Page 1 of 1

I made an alternative to wikipedia

Posted: Fri Jul 25, 2025 5:24 am
by indiegamenews
I got sick of wikipedia denying 90% of information, they have an elitism problem, the pages are almost impossible to edit, so

I made an alternative, to try resolving some of those problems; Compendium
https://indiegamenews.github.io/Compendium/Home.html

It allows anyone to create or edit an article so long as they have a brain and a Github and costs no money.

All you have to do is fork the repo:
https://github.com/IndieGameNews/Compendium

then add or edit your article
and pull request back to the main repository.

and It is not run by wiki or any of their associates i'm just a guy with a journalism hobby. : )

Re: I made an alternative to wikipedia

Posted: Fri Jul 25, 2025 9:13 pm
by Ognistysztorm
indiegamenews wrote:
Fri Jul 25, 2025 5:24 am
I got sick of wikipedia denying 90% of information, they have an elitism problem, the pages are almost impossible to edit, so

I made an alternative, to try resolving some of those problems; Compendium
https://indiegamenews.github.io/Compendium/Home.html

It allows anyone to create or edit an article so long as they have a brain and a Github and costs no money.

All you have to do is fork the repo:
https://github.com/IndieGameNews/Compendium

then add or edit your article
and pull request back to the main repository.

and It is not run by wiki or any of their associates i'm just a guy with a journalism hobby. : )
This is basically what Encycla is all about, except that they have become a moribund project for some reason. There's also ibis.wiki, which is a federated encyclopedia project.
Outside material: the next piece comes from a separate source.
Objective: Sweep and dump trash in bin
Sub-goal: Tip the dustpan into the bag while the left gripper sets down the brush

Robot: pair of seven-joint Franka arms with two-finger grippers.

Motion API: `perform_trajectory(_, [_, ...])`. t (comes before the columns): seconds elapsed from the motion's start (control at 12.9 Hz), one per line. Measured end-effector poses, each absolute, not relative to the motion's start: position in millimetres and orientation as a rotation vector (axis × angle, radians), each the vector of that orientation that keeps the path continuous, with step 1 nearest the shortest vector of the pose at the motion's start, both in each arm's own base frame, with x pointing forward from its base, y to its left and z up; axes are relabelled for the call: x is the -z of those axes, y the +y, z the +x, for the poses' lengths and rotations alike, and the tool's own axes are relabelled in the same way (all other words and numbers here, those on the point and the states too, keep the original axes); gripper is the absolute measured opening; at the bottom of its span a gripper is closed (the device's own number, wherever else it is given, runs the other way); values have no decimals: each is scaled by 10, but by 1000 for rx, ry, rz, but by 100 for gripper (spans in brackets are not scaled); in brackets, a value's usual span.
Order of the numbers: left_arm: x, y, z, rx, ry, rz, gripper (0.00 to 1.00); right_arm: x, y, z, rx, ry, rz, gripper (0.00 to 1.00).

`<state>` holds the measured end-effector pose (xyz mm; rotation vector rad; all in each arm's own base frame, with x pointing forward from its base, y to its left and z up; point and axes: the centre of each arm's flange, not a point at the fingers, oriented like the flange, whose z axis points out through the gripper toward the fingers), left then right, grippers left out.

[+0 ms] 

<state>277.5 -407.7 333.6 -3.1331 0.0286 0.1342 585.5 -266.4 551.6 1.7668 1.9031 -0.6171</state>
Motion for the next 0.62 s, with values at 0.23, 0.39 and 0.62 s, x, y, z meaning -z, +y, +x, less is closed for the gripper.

Maybe you'll be the first one to start a major ibis.wiki instance which will go big in the mainstream?

You can use the datasets at dumps.wikimedia.org as starting points.

Re: I made an alternative to wikipedia

Posted: Sun Jul 27, 2025 7:05 am
by indiegamenews
while these are close they are not the same, do not conflate them. yes Compendium was designed for indie game devs but its purpose is general use for any author or audience. it allows first hand sources, and with repo expansion in the future can help severely mitigate the problem of elitism which I intend to do once I find people to bring onto the project who want to be part of it. it allows nsfw topics we do not blacklist websites (if you have good information, you have good information); we are not bought and paid for, and while yes it is open source this was more of a thing I had to do in order to make it functional rather than something I wanted to do in principle, despite this it does make the site maintainable by a community rather than an individual so its certainly not a negative. if you want to write for a tv show, video game, developer, historical event or anything else you can do that, you can prevent first hand sources, you can have second hand sources, you can have third hand sources. it builds a story it shows the reader every flaw in that story as they read with color coding, it automatically sorts links in the description on the basis of where they come from and even red flags things that are opinionated, or unverifiable. it allows all the information to come in that wikipedia denies and does a better job without the burden of wikipedias stuck up nose telling you how to behave. since its github it also automatically credits the person who wrote or edited the article and you can pretty easily check for experts. for instance Seboops an expert on himself, wrote the article on himself and its clearly apparent that he is the one that wrote it. but because of how the site functions he is not writing an autobiography and anyone can edit it giving 2nd and 3rd hand sources to verify information or red flag the article for things they cannot or anywhere they find opinionated content (which also strongly reduces the potential for bias).